··· Data records
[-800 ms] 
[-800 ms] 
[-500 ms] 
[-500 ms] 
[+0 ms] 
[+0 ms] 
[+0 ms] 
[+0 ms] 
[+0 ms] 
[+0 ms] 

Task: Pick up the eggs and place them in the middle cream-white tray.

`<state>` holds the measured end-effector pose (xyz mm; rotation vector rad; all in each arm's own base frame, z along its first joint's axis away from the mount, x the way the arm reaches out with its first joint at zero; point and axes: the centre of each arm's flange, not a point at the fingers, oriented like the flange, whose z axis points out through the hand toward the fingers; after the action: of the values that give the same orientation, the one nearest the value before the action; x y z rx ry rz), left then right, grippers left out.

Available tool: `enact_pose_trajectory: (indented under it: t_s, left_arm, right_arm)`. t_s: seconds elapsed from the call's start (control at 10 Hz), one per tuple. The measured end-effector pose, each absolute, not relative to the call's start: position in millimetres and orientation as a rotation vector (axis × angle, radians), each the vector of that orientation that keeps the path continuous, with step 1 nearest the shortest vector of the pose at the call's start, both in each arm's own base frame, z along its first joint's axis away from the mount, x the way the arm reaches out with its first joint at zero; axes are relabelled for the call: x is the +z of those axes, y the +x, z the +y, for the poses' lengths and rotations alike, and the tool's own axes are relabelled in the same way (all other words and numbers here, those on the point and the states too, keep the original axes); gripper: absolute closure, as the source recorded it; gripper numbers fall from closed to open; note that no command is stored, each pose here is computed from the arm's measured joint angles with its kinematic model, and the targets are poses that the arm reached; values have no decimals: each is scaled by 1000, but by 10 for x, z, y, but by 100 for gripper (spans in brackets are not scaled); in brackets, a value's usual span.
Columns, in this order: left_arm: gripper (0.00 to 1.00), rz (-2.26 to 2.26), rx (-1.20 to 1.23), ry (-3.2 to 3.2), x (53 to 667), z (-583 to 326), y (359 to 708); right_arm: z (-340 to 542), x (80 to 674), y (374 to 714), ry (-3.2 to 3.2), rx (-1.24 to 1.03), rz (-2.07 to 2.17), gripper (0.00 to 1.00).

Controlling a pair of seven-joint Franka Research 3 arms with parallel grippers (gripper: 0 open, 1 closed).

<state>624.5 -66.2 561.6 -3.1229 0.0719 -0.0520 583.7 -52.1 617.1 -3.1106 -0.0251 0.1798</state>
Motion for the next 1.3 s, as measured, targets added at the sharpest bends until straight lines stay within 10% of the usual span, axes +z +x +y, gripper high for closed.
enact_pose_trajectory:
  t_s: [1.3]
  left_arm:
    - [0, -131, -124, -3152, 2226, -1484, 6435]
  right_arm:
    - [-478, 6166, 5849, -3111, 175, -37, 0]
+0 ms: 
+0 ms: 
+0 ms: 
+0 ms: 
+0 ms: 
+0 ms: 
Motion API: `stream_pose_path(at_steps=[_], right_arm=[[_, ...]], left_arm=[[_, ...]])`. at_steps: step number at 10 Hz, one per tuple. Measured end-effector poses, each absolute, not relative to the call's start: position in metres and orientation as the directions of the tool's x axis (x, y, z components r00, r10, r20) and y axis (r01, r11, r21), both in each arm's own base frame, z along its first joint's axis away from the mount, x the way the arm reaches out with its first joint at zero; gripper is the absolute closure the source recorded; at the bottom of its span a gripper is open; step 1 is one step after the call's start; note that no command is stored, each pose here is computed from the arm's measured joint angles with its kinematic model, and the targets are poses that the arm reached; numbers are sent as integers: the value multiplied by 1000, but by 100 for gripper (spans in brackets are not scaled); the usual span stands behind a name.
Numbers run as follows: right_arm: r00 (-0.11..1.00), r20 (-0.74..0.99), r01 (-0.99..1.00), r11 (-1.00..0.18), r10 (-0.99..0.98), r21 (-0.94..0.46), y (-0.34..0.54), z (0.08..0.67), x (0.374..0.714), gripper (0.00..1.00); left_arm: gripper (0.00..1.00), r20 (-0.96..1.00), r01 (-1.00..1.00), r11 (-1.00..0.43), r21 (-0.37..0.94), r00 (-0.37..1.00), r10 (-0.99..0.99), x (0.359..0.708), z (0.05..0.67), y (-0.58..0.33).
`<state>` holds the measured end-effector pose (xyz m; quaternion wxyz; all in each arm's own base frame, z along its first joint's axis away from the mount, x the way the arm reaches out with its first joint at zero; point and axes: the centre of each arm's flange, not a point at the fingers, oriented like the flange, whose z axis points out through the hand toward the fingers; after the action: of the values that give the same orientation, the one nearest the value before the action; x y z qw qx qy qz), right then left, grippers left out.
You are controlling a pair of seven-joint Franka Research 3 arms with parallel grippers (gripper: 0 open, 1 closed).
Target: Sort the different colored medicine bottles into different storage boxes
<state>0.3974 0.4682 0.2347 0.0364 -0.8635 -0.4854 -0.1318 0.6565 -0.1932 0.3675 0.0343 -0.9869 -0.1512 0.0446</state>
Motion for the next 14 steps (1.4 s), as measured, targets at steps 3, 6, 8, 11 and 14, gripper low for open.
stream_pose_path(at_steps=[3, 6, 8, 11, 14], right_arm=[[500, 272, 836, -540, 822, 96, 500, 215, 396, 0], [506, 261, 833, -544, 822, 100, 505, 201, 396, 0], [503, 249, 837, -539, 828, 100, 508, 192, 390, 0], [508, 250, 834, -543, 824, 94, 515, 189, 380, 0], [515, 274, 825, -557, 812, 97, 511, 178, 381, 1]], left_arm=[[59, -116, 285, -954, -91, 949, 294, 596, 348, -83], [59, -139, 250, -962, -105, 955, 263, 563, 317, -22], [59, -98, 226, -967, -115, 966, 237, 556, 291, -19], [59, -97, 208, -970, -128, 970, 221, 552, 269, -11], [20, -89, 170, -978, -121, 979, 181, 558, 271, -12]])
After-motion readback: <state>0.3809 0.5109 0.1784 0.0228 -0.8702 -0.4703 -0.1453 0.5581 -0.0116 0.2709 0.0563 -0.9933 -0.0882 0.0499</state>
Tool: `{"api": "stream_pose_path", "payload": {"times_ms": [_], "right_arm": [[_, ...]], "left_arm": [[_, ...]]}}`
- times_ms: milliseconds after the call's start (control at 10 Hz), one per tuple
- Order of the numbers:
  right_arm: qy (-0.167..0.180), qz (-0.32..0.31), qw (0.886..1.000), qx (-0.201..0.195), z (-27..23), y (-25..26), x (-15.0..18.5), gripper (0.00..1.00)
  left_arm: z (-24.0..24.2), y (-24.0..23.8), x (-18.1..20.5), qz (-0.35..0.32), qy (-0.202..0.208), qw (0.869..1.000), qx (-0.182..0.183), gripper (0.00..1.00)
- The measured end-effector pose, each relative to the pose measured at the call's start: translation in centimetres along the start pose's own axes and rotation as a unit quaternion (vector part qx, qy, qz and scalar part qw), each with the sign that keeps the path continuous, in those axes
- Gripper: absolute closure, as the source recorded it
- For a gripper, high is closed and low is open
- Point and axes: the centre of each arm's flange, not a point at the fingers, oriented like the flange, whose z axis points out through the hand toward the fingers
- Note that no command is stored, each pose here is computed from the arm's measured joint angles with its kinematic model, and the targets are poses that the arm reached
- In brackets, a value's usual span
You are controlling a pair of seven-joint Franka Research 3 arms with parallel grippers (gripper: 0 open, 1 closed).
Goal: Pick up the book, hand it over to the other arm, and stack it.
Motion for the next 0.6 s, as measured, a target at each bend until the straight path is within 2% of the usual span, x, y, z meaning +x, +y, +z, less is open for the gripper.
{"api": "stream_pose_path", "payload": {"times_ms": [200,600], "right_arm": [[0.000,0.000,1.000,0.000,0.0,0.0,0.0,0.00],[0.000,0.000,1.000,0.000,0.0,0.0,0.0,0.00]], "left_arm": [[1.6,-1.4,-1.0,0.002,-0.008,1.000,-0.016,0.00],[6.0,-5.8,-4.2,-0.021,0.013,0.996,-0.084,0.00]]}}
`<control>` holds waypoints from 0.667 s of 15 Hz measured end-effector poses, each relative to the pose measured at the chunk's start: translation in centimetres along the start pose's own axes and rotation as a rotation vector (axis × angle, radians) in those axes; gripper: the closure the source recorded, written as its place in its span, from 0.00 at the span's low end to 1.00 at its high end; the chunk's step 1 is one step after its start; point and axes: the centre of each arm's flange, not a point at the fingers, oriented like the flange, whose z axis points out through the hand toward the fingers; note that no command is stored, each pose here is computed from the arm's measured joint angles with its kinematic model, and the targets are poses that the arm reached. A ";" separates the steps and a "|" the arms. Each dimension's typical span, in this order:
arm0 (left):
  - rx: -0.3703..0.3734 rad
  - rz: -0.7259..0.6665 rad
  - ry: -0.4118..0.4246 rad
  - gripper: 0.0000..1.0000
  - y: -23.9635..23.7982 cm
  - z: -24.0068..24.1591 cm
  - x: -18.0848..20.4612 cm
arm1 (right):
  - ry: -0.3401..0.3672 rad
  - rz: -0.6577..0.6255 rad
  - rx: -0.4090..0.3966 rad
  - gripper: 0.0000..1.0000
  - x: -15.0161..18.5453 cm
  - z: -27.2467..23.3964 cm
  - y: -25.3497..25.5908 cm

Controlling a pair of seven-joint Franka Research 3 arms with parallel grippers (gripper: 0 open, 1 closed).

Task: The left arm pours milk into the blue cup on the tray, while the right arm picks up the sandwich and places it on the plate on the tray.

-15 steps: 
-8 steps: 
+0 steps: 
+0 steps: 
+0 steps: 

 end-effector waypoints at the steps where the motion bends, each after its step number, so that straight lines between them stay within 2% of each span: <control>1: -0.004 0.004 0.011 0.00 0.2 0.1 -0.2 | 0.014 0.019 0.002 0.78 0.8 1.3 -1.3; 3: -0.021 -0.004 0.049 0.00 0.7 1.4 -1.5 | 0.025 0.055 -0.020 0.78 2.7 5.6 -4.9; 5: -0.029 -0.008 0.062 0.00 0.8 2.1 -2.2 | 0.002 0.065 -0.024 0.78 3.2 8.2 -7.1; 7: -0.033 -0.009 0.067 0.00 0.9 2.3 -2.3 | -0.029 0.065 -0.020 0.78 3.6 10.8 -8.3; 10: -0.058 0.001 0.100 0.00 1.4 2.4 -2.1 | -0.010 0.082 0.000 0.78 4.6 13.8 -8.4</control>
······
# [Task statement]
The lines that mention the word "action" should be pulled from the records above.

# [Answer space]
`<state>` holds the measured end-effector pose (xyz mm; rotation vector rad; all in each arm's own base frame, z along its first joint's axis away from the mount, x the way the arm reaches out with its first joint at zero; point and axes: the centre of each arm's flange, not a point at the fingers, oriented like the flange, whose z axis points out through the hand toward the fingers; after the action: of the values that give the same orientation, the one nearest the value before the action; x y z rx ry rz), left then right, grippers left out.
`<state>` holds the measured end-effector pose (xyz m; quaternion wxyz; all in each arm's own base frame, z along its first joint's axis away from the mount, x the way the arm reaches out with its first joint at zero; point and axes: the centre of each arm's flange, not a point at the fingers, oriented like the flange, whose z axis points out through the hand toward the fingers; after the action: of the values that give the same orientation, the one nearest the value before the action; x y z qw qx qy qz), right then left, grippers left out.

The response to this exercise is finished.